Two men who were shot dead in Indonesia’s West Sumatra province after allegedly attacking police with bows and arrows belonged to a militant group affiliated with the so-called Islamic State (IS), authorities said Monday.
The pair was suspected of burning down the main building of a police station in Dharmasraya regency on Sunday, National Police Chief Gen. Tito Karnavian told reporters in Ambon, the capital the eastern Indonesian province of Maluku.
“Based on our current investigation, we confirm that they were involved in a terrorist network, especially the Jamaah Ansharut Daulah, which supports ISIS,” Karnavian said, referring to IS by another acronym and JAD, an Indonesian militant group.
There were no casualties from the fire because the offices were closed at the time, police said. Dharmasraya is about 1,160 km (725 miles) northwest of the nation’s capital, Jakarta.
Firefighters called the police after they saw the two suspects near the building as it was engulfed by flames, West Sumatra’s police chief, Fakhrizal, told reporters on Sunday.
But the two suspects, who were dressed in black, shouted “jihad” as they attacked officers with bows and arrows after they were asked to surrender, Fakhrizal said.
Officers were not hit, he said.
“Police fired warning shots into the air. But the two perpetrators kept up the fight, so police shot them dead,” Fakhrizal said. “In the pocket of one of the suspects, we found letters on jihadism, so we were able to confirm that they were terrorists.”
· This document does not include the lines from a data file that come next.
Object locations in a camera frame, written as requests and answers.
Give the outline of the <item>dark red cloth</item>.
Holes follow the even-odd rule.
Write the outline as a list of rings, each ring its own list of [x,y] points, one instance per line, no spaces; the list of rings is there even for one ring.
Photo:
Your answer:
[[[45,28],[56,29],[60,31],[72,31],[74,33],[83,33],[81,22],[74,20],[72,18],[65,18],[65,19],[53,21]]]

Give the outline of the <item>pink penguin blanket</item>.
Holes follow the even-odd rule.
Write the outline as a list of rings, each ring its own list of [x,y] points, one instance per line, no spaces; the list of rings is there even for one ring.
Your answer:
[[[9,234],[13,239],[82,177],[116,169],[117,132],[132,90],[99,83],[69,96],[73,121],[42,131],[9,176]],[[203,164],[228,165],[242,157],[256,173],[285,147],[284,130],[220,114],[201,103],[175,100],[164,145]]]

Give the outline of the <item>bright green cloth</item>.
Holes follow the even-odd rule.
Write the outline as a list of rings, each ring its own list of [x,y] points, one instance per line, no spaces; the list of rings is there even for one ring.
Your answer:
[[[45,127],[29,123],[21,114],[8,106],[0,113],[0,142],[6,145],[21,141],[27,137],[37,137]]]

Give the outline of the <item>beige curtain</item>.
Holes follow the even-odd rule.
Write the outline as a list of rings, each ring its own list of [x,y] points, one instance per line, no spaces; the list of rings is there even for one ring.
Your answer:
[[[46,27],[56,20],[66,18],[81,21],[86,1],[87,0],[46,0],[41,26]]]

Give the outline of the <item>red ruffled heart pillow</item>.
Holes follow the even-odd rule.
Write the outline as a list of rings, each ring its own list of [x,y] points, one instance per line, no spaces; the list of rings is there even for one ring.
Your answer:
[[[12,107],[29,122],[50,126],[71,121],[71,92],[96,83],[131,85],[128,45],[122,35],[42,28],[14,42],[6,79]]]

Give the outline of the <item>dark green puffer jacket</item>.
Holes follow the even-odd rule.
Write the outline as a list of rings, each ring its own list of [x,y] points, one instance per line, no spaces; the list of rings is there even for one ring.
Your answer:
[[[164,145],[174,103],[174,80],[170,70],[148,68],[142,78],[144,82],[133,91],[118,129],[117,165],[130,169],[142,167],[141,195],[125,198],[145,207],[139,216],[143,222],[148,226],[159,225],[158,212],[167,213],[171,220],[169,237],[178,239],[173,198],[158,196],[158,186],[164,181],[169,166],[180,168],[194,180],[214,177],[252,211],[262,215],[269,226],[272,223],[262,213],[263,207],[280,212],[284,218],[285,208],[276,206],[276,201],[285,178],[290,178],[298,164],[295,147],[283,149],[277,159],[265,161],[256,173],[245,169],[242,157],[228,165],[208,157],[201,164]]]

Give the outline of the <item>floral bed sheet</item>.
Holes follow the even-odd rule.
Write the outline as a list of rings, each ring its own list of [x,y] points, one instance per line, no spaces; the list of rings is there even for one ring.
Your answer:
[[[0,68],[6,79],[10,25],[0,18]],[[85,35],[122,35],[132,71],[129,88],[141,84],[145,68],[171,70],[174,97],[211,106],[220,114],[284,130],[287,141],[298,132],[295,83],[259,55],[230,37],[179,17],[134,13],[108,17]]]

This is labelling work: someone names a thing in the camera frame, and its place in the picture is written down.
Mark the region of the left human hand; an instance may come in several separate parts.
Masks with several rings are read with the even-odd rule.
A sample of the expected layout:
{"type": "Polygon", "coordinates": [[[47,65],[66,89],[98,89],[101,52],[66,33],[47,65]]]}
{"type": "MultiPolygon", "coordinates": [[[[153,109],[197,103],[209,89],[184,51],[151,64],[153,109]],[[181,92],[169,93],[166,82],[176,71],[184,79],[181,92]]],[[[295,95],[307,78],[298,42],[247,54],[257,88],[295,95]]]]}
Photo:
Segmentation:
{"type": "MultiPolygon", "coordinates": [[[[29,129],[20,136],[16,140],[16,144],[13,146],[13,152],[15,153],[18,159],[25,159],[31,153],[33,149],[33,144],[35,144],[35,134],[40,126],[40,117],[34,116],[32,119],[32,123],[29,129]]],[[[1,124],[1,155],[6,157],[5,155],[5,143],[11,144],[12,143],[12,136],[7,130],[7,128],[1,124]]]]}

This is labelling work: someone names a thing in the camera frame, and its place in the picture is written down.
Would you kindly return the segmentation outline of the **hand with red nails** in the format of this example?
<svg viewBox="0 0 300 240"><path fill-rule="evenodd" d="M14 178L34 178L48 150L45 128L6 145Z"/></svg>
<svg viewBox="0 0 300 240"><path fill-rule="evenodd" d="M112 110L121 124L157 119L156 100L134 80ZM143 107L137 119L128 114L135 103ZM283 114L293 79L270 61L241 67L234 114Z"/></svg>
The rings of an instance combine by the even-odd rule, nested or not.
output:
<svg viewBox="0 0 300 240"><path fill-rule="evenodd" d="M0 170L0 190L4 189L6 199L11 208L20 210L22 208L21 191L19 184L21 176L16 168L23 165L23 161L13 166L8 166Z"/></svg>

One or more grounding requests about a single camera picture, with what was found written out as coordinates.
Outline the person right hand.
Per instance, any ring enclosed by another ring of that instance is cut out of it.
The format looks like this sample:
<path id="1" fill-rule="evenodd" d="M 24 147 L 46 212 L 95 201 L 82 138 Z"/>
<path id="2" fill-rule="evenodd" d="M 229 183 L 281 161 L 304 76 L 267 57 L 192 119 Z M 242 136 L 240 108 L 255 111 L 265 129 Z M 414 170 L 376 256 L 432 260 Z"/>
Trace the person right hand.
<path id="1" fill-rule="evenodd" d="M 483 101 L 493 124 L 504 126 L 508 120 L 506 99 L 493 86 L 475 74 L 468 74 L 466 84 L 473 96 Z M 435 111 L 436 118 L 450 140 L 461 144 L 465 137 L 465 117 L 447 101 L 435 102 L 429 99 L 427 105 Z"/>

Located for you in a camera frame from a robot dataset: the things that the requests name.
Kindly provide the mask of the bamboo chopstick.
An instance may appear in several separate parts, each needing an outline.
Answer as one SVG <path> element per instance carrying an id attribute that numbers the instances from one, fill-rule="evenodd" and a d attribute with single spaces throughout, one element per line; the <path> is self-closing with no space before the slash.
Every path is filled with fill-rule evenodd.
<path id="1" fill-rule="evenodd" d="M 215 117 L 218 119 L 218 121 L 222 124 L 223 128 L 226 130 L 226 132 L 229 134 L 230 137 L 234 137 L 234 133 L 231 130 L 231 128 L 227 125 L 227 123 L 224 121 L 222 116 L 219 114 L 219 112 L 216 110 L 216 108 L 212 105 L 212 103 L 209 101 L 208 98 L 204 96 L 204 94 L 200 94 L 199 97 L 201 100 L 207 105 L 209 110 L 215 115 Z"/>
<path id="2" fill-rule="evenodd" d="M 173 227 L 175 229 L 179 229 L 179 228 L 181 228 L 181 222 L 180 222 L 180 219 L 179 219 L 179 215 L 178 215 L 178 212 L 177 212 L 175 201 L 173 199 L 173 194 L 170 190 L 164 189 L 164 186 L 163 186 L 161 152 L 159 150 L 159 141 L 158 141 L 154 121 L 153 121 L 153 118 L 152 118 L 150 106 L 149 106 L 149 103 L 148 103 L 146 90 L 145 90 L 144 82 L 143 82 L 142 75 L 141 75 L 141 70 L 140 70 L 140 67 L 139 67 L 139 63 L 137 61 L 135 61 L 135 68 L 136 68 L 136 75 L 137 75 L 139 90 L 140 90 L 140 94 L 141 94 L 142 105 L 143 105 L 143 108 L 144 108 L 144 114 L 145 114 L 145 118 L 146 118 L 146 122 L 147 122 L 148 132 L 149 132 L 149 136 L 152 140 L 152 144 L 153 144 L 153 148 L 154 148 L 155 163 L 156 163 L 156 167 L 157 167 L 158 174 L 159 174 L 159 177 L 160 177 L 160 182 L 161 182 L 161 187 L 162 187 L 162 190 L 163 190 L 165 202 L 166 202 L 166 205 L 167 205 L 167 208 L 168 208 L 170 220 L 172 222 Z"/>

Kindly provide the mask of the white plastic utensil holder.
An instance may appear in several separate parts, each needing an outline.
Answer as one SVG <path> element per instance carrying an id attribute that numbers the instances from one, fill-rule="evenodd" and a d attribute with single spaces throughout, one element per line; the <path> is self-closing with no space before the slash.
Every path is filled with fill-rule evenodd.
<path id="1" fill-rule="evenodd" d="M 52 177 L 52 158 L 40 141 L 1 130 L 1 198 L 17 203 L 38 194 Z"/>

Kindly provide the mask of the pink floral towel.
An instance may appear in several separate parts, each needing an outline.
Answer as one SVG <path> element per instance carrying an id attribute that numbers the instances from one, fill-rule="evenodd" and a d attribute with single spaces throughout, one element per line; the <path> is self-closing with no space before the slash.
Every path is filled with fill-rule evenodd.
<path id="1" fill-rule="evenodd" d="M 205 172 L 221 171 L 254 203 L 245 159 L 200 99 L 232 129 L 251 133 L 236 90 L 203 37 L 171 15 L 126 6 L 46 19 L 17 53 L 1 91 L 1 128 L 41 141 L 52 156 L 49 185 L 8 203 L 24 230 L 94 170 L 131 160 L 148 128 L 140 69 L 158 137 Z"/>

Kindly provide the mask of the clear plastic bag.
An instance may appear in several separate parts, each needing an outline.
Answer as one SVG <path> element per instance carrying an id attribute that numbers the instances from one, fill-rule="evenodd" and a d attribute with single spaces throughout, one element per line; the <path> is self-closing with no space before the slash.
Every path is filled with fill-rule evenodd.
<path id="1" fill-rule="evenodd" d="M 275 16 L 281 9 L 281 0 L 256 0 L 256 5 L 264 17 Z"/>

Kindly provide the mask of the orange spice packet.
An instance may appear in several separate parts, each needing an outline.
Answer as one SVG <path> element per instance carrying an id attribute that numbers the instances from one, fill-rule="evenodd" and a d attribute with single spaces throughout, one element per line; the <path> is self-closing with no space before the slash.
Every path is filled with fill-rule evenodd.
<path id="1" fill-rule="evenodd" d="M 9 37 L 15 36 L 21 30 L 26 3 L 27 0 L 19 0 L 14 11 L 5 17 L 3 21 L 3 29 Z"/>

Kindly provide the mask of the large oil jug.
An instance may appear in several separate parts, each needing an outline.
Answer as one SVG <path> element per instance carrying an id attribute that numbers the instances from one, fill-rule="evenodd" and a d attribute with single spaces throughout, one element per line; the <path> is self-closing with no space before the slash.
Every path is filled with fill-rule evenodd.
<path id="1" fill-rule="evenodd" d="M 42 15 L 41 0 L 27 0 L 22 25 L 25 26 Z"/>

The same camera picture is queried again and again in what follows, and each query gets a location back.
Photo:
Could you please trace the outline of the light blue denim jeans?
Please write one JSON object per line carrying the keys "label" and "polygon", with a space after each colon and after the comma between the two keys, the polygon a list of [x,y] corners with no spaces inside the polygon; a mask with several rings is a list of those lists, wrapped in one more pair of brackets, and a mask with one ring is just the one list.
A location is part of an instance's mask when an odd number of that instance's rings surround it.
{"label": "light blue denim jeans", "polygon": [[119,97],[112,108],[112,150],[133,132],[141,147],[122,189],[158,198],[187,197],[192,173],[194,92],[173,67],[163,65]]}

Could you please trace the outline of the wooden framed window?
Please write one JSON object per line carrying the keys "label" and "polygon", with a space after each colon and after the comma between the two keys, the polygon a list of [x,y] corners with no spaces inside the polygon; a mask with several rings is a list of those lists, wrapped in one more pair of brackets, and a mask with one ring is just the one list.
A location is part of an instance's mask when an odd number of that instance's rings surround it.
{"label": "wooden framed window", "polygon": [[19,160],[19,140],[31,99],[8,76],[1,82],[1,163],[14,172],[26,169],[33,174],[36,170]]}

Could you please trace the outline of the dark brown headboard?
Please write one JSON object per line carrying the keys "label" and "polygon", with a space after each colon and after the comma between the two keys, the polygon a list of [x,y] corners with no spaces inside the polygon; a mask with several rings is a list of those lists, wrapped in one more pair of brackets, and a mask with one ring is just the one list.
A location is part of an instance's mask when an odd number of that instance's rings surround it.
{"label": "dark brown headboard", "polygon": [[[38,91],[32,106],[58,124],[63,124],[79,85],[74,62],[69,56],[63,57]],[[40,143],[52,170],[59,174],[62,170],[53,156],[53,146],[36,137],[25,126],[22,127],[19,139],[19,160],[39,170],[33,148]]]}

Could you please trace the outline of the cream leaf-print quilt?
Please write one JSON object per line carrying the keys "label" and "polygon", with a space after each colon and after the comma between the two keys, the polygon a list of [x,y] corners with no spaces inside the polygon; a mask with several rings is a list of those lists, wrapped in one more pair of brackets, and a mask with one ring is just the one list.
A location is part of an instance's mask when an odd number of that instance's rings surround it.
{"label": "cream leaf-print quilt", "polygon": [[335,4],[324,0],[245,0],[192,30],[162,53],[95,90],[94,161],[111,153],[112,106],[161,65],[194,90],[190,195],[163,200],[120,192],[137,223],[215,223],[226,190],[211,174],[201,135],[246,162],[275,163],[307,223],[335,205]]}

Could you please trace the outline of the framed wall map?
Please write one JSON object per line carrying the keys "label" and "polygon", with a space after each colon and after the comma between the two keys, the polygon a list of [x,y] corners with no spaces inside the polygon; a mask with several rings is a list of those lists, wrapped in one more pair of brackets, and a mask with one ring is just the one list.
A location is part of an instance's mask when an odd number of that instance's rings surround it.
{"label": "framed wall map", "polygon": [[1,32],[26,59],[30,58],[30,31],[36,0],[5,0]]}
Police recovered eight arrows, two bayonets a small knife and a note with an extremist message from the dead men, he said.
In January this year, the U.S. Department of State designated Jamaah Ansharut Daulah (JAD) a Specially Designated Global Terrorist. The designation prohibits U.S. citizens from engaging in financial transactions with the group.
JAD, which was formed in 2015, is composed of almost two dozen Indonesian extremist groups that pledged allegiance to IS leader Abu Bakr al-Baghdadi, the State Department said then in a statement. JAD was behind a terrorist attack that killed four gunmen dead and wounded 25 people in central Jakarta in January 2016.
About 70 suspected militants were being investigated in Indonesia, the world’s largest Muslim-majority nation, which has been praised by other countries for curtailing terrorism with a combined hard-soft approach.
More than 170 suspected terrorists had been tried and convicted since October 2014, while 33 others were under trial, officials said.
About 64 militant suspects had been freed and 48 others died during recent police raids, according to government figures.